> WHAT YOU HAVE TO DO
Each line below must be transcribed exactly, and no picture may appear in the transcription.

== Segment start ==

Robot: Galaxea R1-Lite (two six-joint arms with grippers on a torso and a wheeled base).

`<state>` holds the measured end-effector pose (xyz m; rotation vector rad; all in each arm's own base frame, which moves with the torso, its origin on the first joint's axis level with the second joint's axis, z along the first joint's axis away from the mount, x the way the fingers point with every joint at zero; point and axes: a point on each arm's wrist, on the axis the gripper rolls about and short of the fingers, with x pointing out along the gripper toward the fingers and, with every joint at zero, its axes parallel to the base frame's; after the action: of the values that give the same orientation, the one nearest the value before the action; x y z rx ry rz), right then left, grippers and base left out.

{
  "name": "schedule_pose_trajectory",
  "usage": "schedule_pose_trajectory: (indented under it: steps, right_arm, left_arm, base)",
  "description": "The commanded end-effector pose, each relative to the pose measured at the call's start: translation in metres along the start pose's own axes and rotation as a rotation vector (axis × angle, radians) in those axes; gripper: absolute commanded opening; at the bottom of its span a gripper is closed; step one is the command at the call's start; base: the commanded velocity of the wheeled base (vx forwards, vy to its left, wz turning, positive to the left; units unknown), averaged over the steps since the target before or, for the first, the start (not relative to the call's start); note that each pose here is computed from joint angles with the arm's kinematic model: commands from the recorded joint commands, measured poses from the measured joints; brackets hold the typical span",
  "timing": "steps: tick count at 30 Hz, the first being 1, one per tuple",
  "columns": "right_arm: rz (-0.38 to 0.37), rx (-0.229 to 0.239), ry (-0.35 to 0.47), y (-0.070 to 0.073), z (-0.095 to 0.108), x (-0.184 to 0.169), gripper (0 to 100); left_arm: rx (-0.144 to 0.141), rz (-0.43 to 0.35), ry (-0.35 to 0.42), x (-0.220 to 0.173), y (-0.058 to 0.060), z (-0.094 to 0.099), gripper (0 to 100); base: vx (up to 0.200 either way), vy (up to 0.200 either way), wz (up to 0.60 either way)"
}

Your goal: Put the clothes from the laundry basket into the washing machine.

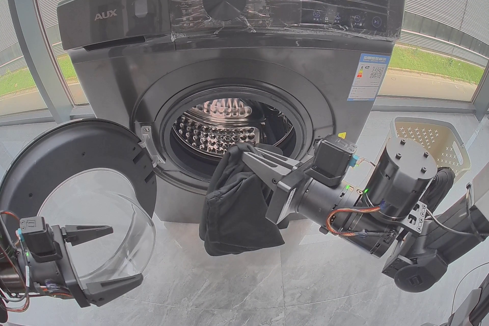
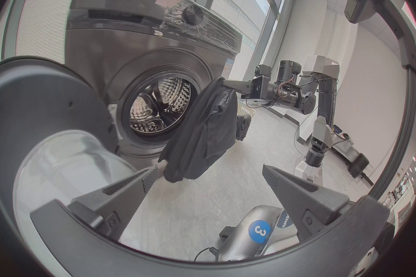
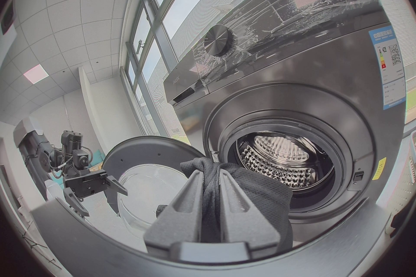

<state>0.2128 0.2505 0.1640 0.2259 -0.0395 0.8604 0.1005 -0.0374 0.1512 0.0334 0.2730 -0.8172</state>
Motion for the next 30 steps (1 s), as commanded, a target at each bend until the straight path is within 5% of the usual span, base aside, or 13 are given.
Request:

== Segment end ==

> OUTPUT OF THE EXERCISE
Robot: Galaxea R1-Lite (two six-joint arms with grippers on a torso and a wheeled base).

`<state>` holds the measured end-effector pose (xyz m; rotation vector rad; all in each arm's own base frame, which moves with the torso, its origin on the first joint's axis level with the second joint's axis, z along the first joint's axis away from the mount, x the way the fingers point with every joint at zero; point and axes: a point on each arm's wrist, on the axis the gripper rolls about and short of the fingers, with x pointing out along the gripper toward the fingers and, with every joint at zero, its axes parallel to the base frame's; after the action: of the values that give the same orientation, the one nearest the value before the action; x y z rx ry rz), right then left, grippers and base left out.

{
  "name": "schedule_pose_trajectory",
  "usage": "schedule_pose_trajectory: (indented under it: steps, right_arm, left_arm, base)",
  "description": "The commanded end-effector pose, each relative to the pose measured at the call's start: translation in metres along the start pose's own axes and rotation as a rotation vector (axis × angle, radians) in those axes; gripper: absolute commanded opening; at the bottom of its span a gripper is closed; step one is the command at the call's start; base: the commanded velocity of the wheeled base (vx forwards, vy to its left, wz turning, positive to the left; units unknown), averaged over the steps since the target before or, for the first, the start (not relative to the call's start); note that each pose here is computed from joint angles with the arm's kinematic model: commands from the recorded joint commands, measured poses from the measured joints; brackets hold the typical span",
  "timing": "steps: tick count at 30 Hz, the first being 1, one per tuple",
  "columns": "right_arm: rz (-0.38 to 0.37), rx (-0.229 to 0.239), ry (-0.35 to 0.47), y (-0.070 to 0.073), z (-0.095 to 0.108), x (-0.184 to 0.169), gripper (0 to 100); left_arm: rx (-0.144 to 0.141), rz (-0.43 to 0.35), ry (-0.35 to 0.42), x (-0.220 to 0.173), y (-0.058 to 0.060), z (-0.094 to 0.099), gripper (0 to 100); base: vx (up to 0.200 either way), vy (up to 0.200 either way), wz (up to 0.60 either way)"
}

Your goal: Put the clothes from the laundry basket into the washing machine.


<state>0.2128 0.2505 0.1640 0.2259 -0.0395 0.8604 0.1005 -0.0374 0.1512 0.0334 0.2730 -0.8172</state>
Motion for the next 30 steps (1 s), as commanded, a target at each bend until the straight path is within 5% of the usual span, base aside, or 13 are given.
Request:

Besides this answer, nothing more is needed.